EXHIBITION: October 16 – December 22, 2018

ABOUT | Kate Gilmore: In Your Way features ten works—nine performance-based videos and one live performance/sculptural installation—by this New York-based artist known for synthesizing multiple artistic mediums including performance, video, sculpture, and painting. In her videos, Gilmore critiques and also inserts herself into male dominated movements such as Abstract Expressionism and Minimalism, exploring feminist themes and modern and contemporary art tropes, all the while exhibiting relentless determination. The spilling and splattering from her work are an ode to Abstract Expressionism or 1950s stripe paintings. Her works are mischievous and political, as well as humorous and critical of the heroic language and absence of women in these artistic movements.
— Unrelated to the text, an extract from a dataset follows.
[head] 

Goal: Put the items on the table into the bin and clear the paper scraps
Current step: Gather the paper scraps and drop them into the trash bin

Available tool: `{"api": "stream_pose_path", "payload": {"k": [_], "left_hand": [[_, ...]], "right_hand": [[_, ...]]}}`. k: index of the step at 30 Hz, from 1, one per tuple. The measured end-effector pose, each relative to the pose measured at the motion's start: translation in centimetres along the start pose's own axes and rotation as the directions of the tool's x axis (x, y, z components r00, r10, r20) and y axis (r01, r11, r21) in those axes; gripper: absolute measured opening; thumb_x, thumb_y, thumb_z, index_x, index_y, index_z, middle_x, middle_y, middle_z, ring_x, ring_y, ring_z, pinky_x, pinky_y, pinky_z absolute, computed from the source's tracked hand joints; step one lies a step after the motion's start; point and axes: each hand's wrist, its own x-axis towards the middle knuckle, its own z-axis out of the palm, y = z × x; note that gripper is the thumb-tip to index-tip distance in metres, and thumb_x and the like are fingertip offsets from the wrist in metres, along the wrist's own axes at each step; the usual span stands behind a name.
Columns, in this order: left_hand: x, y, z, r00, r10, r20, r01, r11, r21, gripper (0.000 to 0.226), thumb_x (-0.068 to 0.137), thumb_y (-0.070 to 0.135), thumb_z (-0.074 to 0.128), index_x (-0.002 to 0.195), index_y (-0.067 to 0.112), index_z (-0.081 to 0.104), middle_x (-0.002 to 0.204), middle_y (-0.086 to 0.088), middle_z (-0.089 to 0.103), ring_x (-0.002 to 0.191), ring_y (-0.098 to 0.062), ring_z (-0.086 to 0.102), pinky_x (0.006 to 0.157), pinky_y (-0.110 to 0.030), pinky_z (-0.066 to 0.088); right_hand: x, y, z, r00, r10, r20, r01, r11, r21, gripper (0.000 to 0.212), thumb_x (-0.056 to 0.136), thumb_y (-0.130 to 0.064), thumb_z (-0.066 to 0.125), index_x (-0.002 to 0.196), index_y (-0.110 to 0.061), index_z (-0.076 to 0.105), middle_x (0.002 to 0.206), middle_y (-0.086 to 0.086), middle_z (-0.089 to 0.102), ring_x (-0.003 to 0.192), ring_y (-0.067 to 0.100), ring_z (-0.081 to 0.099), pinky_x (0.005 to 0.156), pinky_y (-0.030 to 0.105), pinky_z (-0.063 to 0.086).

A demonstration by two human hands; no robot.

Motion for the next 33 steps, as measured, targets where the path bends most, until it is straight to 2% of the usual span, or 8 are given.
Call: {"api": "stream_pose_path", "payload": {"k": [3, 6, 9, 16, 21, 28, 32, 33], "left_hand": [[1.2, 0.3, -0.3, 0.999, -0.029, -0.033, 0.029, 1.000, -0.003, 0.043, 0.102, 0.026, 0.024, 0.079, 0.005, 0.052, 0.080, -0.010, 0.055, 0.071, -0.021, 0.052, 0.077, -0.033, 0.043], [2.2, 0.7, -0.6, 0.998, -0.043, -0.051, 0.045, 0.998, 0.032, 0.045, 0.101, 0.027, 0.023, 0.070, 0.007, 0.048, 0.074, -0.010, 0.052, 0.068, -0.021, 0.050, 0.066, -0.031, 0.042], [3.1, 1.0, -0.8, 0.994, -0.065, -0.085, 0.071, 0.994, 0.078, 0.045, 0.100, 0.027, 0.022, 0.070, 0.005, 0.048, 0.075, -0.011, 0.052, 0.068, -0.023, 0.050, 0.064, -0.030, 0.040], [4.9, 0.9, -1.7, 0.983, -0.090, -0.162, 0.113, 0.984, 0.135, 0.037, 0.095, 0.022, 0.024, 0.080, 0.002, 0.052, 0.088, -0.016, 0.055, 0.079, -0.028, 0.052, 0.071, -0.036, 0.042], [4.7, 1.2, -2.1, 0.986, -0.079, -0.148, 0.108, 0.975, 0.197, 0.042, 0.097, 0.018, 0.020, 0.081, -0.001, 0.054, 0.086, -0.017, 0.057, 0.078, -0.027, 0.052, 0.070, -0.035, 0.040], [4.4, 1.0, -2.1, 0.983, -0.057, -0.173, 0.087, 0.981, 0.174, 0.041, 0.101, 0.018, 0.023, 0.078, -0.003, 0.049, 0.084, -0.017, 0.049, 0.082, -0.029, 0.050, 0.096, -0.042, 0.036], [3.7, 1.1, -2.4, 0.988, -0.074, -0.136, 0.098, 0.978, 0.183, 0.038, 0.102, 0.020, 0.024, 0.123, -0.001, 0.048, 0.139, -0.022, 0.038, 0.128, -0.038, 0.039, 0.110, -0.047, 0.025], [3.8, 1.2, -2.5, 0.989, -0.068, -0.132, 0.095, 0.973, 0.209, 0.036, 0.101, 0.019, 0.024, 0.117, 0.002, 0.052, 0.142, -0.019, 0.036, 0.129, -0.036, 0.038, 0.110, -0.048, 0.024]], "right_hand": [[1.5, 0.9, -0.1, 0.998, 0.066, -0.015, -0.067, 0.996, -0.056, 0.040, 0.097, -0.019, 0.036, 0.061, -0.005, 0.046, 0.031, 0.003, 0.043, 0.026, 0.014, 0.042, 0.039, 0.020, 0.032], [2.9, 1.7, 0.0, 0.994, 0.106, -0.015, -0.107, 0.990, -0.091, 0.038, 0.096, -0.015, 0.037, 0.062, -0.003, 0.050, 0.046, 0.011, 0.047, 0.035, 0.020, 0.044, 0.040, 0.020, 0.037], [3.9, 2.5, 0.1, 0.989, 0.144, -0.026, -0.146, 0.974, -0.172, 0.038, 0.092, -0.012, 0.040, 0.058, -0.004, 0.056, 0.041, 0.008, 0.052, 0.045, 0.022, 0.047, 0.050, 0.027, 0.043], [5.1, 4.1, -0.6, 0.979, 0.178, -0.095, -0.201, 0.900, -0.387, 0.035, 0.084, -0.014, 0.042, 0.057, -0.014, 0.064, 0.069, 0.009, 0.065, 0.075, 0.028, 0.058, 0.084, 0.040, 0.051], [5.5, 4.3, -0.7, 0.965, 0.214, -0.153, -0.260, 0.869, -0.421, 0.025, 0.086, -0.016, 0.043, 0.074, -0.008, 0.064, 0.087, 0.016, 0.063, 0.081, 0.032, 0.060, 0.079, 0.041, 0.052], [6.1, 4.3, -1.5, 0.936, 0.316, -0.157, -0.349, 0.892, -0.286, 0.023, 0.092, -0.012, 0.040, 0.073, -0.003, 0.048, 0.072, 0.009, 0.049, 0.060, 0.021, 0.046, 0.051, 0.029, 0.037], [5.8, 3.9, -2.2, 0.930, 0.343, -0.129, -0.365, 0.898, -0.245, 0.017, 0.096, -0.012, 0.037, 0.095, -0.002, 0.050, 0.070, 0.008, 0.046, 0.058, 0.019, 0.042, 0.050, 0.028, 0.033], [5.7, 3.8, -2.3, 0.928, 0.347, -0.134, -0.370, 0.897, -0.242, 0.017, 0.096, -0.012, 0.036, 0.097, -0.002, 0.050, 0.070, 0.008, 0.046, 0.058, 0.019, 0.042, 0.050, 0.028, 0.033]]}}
The physical situations and actions Gilmore creates for herself and her performers are metaphors for challenges women face culturally and socially.

According to exhibition catalogue contributor Amy Smith-Stewart, “The videos, performances, and sculptures of Kate Gilmore forge relational encounters that rearrange our thinking about structures of power. Gilmore’s protagonists which are exclusively female within the videos and are almost always herself, attack the ways in which we perceive gendered notions of strength, authority and control in our social arena.”

Kate Gilmore was born in Washington, DC in 1975 and currently lives and works in New York City. Gilmore is trained as a sculptor, but began working in performance when she observed that studio visitors were interested in her process and materials as much as the work. She has had solo exhibitions at numerous institutions including Bryant Park/Public Art Fund, New York, Institute of Contemporary Art, Philadelphia, Parasol Unit, London, and Rose Art Museum, Brandeis University, Boston. Gilmore has participated in many acclaimed exhibitions including the 2010 Whitney Biennial, Whitney Museum of American Art, New York, Who’s Afraid of Performance Art?, Fonds d’art contemporain de la Ville de Genève, Geneva, Hothouse Video: Harder, Glorious, Washington Project for the Arts, Washington, D.C, and the 2011 Moscow Biennial, Moscow. Her numerous awards include the Rome Prize (2007), Louis Comfort Tiffany Foundation Award (2009), Rauschenberg Residency Award (2013) and Art Prize (2015).